“Un intervento italiano in Libia dipenderà in larga parte da quello che decideranno di fare gli altri Paesi, in particolare gli Stati Uniti. Eliminare l’Isis a Sirte richiederà uno sforzo enorme, con migliaia e migliaia di soldati sul terreno e forti perdite per lungo tempo”. Lo afferma Carlo Jean, generale e analista militare. In un’intervista al Correre della Sera pubblicata giovedì, il ministro della Difesa, Roberta Pinotti, ha osservato: “Non possiamo immaginarci di far passare la primavera con una situazione libica ancora in stallo. Nell’ultimo mese abbiamo lavorato più assiduamente con americani, inglesi e francesi”.



Per il ministro Pinotti in primavera l’Italia interverrà in Libia. Come legge questo annuncio?

L’Occidente è già intervenuto in Libia con delle forze speciali, soprattutto a supporto dell’intelligence. L’obiettivo è quello di eliminare gli esponenti più pericolosi dello stato islamico in Libia. E’ quanto è successo per esempio circa un mese fa quando gli americani con un’azione aerea hanno eliminato uno dei capi dell’Isis in Libia.



Quindi si parla solo di interventi aerei mirati?

Se si vuole risolvere la questione sono necessarie operazioni di terra. Gli interventi mirati servono soprattutto a contenere l’espansione, più che a eliminarla.

Senza un governo libico unitario, la comunità internazionale come farebbe a intervenire?

Come in Kosovo e in Bosnia nel 1999. La richiesta del governo nazionale libico servirebbe per garantire la legalità dell’intervento. Sicuramente l’esistenza di un governo che chiede di intervenire significa avere degli appoggi anche sul territorio. L’impiego della forza però dipende dalla sovranità nazionale del Paese che la esplica, e non dalla richiesta di altri.



Un intervento di questo tipo rischierebbe di essere visto come un’ingerenza?

Sicuramente ci sarebbe una reazione di questo tipo, ed è quello che finora ha frenato qualsiasi intervento occidentale.

Nel frattempo il segretario Nato, Jens Stoltenberg, ha detto che l’Italia non deve tagliare la spesa militare. Che cosa significa questo invito?

Che l’Italia sta perdendo ogni capacità di proiezione di potenza.

Nell’attuale scenario, quanto conta la potenza militare dell’Italia?

Nell’attuale scenario la potenza militare dell’Italia conta ben poco, sia perché non ha la capacità militare per poter incidere veramente sul terreno, sia perché dal punto di vista politico il nostro Paese è diviso e non può esprimere una chiara volontà politica.

Aumentare la spesa militare potrebbe fare la differenza?

La vera questione è non ridurre il personale militare. Un’operazione militare in Libia richiederebbe di impiegare migliaia e migliaia di soldati sul terreno.

 

Come si spiega che il Parlamento di Tobruk ha votato no al nuovo governo?

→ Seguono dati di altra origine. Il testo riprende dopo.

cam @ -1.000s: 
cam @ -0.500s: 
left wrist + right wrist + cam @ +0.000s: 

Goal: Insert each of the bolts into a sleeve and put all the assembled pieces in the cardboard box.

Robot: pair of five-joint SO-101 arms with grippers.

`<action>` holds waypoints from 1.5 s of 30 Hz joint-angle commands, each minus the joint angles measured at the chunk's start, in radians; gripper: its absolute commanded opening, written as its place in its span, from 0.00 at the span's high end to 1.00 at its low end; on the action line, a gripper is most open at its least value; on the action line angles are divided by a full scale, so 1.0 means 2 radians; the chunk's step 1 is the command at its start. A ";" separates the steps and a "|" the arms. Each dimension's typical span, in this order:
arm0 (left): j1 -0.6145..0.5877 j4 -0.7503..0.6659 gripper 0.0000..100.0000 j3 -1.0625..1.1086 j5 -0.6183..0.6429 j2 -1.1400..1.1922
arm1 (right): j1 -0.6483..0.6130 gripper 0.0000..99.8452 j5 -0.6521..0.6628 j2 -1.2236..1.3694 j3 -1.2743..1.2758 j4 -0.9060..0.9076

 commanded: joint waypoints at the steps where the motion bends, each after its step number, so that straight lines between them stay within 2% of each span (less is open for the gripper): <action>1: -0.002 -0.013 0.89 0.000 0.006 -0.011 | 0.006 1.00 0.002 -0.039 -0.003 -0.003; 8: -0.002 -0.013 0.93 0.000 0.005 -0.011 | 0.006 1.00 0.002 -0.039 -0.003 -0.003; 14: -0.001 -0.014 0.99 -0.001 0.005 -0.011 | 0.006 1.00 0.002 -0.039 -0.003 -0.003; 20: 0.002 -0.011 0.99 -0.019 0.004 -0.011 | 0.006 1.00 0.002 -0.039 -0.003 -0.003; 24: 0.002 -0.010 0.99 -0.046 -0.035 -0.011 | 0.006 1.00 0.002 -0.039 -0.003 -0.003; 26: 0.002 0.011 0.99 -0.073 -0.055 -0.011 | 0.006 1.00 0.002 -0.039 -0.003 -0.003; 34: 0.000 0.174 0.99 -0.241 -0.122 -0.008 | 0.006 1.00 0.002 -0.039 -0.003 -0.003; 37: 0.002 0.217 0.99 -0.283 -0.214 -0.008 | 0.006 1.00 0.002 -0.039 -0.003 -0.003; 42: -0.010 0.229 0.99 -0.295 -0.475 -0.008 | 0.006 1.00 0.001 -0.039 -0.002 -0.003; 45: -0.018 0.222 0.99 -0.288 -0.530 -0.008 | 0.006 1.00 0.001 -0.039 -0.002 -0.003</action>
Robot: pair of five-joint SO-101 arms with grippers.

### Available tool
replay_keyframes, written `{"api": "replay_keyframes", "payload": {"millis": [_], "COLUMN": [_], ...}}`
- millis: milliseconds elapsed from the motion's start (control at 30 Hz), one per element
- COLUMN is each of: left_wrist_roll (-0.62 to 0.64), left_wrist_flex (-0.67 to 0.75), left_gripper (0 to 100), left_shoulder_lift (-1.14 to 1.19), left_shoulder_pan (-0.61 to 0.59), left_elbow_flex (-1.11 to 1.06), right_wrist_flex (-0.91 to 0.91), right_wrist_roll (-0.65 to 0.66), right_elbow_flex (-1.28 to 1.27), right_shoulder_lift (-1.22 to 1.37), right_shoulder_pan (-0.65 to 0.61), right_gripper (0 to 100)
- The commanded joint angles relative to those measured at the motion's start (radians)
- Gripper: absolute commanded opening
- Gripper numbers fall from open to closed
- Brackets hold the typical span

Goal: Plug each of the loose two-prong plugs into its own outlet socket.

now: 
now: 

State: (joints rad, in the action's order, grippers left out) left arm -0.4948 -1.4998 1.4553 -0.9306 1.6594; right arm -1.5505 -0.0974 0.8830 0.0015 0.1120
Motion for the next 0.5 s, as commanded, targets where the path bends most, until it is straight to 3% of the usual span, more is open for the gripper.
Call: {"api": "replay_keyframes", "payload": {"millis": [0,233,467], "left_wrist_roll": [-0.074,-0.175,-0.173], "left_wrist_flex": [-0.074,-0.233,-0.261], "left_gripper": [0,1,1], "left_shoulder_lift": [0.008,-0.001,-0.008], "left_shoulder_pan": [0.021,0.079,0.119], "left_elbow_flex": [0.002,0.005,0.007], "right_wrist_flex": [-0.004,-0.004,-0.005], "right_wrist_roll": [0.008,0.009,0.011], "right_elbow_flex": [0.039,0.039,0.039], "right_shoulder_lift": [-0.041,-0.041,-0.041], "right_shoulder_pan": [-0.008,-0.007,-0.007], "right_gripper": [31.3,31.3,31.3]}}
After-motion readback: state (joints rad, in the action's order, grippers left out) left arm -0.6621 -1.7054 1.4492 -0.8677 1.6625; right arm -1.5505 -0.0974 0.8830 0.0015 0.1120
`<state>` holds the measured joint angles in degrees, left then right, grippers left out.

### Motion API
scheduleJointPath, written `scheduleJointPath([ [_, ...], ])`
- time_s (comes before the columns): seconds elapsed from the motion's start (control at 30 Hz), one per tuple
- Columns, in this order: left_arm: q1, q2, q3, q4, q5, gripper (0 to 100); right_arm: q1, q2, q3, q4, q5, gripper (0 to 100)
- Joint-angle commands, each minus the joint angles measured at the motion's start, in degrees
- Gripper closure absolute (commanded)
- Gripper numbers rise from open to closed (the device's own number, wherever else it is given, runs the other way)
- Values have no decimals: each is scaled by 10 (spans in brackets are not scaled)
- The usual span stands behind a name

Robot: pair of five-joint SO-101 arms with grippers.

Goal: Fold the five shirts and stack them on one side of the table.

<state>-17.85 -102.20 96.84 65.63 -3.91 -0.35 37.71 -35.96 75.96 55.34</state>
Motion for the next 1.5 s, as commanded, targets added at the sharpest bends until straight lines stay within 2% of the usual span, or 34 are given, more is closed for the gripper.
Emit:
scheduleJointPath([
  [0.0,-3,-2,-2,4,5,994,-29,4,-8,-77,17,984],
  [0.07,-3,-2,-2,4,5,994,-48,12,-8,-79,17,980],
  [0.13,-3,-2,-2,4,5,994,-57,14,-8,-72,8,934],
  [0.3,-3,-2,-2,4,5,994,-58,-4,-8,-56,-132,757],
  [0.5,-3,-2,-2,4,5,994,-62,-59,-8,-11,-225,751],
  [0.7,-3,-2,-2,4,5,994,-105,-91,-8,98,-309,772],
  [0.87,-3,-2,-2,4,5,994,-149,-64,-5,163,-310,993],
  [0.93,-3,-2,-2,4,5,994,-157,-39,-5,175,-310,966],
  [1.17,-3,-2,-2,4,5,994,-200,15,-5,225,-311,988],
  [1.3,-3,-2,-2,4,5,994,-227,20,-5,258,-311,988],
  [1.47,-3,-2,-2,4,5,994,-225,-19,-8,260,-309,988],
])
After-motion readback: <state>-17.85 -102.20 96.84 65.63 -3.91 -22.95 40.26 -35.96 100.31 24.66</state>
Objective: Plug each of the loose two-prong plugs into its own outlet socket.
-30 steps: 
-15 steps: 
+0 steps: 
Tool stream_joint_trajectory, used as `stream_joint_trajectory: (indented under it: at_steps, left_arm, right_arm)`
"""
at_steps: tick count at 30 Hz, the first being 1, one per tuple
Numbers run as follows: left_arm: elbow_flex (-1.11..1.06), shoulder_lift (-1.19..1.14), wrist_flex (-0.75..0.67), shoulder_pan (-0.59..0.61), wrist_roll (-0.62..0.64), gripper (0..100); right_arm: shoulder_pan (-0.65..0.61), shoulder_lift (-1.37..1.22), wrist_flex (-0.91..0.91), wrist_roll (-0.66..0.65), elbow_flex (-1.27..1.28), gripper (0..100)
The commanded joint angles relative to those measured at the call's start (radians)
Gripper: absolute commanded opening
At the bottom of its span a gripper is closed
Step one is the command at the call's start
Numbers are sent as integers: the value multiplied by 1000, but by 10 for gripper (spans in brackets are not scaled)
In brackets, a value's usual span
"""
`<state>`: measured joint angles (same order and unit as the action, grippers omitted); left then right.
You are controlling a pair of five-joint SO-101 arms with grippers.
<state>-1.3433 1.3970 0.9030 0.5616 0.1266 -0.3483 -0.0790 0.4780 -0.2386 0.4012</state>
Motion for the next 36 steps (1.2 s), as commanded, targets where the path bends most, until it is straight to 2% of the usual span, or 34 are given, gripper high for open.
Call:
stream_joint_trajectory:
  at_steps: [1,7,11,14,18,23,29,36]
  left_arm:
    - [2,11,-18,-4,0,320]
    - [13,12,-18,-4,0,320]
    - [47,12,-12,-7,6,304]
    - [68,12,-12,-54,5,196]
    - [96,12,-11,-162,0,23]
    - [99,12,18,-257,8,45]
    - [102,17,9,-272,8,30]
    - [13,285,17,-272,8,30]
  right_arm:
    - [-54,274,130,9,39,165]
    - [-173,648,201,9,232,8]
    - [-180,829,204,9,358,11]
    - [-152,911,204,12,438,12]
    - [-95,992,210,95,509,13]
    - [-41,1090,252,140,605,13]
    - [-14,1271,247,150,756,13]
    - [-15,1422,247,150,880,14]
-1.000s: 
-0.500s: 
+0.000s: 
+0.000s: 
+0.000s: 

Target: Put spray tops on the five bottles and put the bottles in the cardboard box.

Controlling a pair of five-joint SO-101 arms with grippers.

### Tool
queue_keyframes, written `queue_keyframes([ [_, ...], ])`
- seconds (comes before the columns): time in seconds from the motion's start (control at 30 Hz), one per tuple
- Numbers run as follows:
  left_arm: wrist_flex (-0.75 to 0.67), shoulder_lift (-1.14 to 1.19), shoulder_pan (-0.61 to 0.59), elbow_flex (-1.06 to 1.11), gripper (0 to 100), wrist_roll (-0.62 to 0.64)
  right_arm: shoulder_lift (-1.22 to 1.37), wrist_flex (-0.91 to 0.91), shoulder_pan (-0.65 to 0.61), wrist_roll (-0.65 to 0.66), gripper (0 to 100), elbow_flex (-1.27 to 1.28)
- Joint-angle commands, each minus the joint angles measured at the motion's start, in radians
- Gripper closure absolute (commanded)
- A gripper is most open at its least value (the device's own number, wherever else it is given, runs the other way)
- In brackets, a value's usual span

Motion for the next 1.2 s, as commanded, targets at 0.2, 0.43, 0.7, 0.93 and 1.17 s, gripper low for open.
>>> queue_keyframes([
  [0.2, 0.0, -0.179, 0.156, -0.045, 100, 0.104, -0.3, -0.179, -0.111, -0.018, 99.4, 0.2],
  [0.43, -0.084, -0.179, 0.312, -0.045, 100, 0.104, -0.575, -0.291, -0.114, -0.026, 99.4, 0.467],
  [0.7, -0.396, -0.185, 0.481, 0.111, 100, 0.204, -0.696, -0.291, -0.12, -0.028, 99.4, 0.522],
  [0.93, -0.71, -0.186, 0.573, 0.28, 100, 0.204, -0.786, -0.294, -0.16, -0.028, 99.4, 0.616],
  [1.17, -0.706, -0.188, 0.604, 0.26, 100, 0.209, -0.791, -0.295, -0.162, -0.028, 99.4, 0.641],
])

Il governo di Tobruk è praticamente prigioniero del generale Khalifa Haftar, il quale vuole il potere per sé e non accetta un comandante delle forze armate che non sia lui.

 

E’ soltanto una questione di potere personale o c’è altro?

In Libia è in atto un’enorme frammentazione del potere, che è in mano a milizie e forze locali. Né Tobruk né Tripoli hanno il controllo delle milizie che teoricamente fanno capo a loro.

 

Riusciranno a trovare un accordo?

Se i libici non vogliono mettersi d’accordo tra loro non c’è niente da fare. Le varie milizie sono in lotta per il potere e per i soldi. Non vogliono quindi mollare i loro privilegi, perché sperano di accedere a un controllo completo del Paese a livello sia politico sia economico.